▶ What is expected: Scan the material and copy every line in which "shelf" appears.

▶ Data extract:
******

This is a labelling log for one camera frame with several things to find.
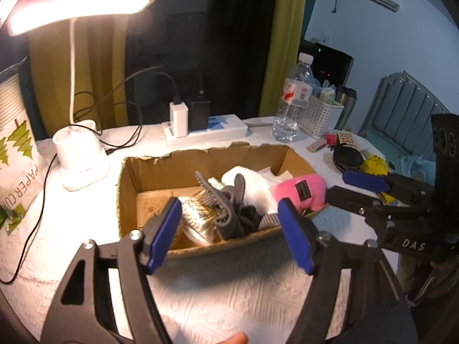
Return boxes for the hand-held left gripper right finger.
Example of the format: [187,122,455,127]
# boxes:
[278,199,418,344]

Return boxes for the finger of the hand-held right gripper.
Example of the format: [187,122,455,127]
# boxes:
[342,170,436,205]
[327,185,395,230]

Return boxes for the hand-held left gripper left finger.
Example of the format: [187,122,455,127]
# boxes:
[39,197,183,344]

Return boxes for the cotton swab packet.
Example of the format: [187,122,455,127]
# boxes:
[178,177,220,247]

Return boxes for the pink plush toy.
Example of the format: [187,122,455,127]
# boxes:
[273,174,328,213]

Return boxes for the grey plush toy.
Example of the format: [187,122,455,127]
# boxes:
[195,171,261,241]

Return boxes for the white towel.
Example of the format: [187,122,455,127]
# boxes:
[221,166,293,216]

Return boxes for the brown cardboard box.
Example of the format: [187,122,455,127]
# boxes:
[118,142,328,259]

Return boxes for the person's left hand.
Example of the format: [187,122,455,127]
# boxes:
[211,332,249,344]

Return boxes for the yellow crumpled object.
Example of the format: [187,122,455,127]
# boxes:
[359,155,390,177]

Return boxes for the black round case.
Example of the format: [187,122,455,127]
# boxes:
[332,145,364,173]

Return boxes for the light blue plastic bag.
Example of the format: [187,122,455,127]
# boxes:
[399,153,437,180]

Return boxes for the grey padded headboard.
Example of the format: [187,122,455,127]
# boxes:
[358,72,453,153]

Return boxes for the steel thermos cup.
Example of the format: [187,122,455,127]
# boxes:
[335,86,359,130]

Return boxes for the white woven basket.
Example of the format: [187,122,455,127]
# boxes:
[299,94,345,140]

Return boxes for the white textured tablecloth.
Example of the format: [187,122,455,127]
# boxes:
[0,115,402,344]

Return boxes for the small packet in basket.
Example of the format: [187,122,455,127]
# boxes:
[318,83,337,103]

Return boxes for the clear water bottle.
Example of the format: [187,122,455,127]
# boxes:
[272,53,314,143]

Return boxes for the white desk lamp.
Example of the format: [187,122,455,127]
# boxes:
[6,0,156,192]

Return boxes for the white power strip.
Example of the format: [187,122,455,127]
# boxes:
[161,115,249,147]

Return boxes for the white charger plug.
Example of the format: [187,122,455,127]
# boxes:
[169,102,189,138]

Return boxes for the black appliance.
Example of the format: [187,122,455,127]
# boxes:
[299,39,354,87]

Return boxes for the black charger plug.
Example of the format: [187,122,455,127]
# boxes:
[188,96,211,132]

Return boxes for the white pack of paper cups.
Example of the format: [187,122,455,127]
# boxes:
[0,59,46,236]

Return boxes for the yellow curtain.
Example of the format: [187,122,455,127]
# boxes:
[259,0,317,118]
[28,14,129,137]

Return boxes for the black charger cable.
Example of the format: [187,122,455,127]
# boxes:
[73,72,180,156]

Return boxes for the black lamp cable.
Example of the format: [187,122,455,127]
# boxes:
[0,152,59,284]

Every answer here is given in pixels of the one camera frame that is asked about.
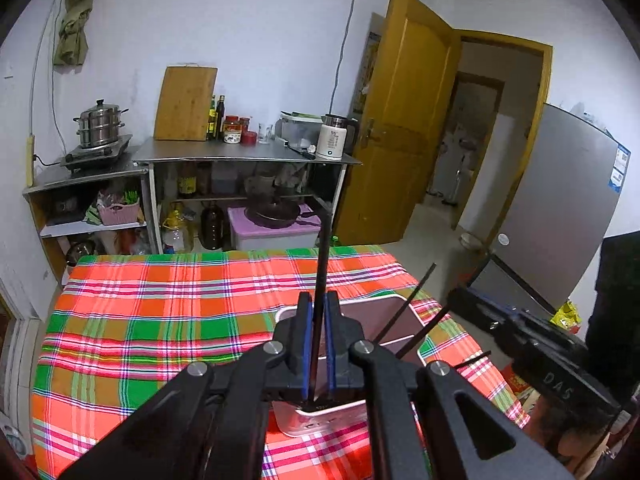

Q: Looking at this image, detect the person's black clothing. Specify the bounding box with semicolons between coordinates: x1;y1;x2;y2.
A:
586;232;640;411

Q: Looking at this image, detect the yellow door frame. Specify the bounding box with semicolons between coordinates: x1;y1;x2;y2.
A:
450;30;553;231

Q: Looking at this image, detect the white electric kettle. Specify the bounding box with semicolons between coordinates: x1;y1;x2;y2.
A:
316;113;359;162

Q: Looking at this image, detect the yellow wooden door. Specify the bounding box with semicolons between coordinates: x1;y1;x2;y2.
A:
332;0;462;246

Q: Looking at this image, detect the large yellow oil jug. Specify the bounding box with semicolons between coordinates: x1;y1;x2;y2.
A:
161;202;196;255

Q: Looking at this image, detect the large brown bottle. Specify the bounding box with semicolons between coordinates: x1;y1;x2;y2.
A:
200;200;225;252

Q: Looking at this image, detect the dark frying pan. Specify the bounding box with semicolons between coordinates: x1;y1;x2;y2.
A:
245;199;321;228

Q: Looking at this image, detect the wooden cutting board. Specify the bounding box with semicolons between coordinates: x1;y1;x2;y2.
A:
152;63;219;142

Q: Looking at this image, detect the black countertop stove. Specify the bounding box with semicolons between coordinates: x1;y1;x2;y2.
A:
60;134;134;173

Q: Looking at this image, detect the purple lid storage box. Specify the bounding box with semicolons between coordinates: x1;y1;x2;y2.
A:
227;206;322;251

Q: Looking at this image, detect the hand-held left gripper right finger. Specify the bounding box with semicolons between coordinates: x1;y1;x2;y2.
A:
324;291;548;480

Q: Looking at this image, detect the yellow snack bag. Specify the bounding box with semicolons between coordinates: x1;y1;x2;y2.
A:
550;300;583;331

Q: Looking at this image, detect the hanging green cloth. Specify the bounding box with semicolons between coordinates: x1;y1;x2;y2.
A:
52;0;103;67

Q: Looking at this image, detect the low steel cabinet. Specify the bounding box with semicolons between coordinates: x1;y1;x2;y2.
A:
22;147;151;286

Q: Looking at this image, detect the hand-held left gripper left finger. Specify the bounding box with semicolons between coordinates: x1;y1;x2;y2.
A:
59;291;315;480

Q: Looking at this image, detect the small pink shelf basket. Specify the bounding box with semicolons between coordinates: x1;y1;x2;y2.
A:
98;200;141;226

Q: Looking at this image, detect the grey refrigerator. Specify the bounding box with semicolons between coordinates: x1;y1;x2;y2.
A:
467;102;633;316

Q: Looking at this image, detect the white container green lid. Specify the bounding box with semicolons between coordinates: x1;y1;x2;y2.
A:
278;111;323;147

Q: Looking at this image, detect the plaid tablecloth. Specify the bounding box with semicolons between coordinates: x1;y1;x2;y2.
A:
31;245;531;480

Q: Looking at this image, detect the steel kitchen shelf table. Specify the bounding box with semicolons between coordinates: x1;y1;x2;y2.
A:
132;137;362;256

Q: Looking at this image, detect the steel steamer pot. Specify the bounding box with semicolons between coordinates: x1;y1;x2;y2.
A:
73;99;130;150

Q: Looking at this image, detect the thin grey wall wire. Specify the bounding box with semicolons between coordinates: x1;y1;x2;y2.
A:
30;0;66;136

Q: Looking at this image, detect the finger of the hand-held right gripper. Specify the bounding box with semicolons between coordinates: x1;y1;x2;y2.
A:
446;287;521;333

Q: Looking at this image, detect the pink plastic utensil basket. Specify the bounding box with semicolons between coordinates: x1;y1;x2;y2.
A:
272;294;431;438

******

▶ Output of the exercise:
Q: Looking at this image, detect the small pink shelf basket. Specify the bounding box with semicolons between coordinates: x1;y1;x2;y2.
Q: Looking at this image, detect the steel kitchen shelf table. Specify the bounding box with semicolons between coordinates: x1;y1;x2;y2.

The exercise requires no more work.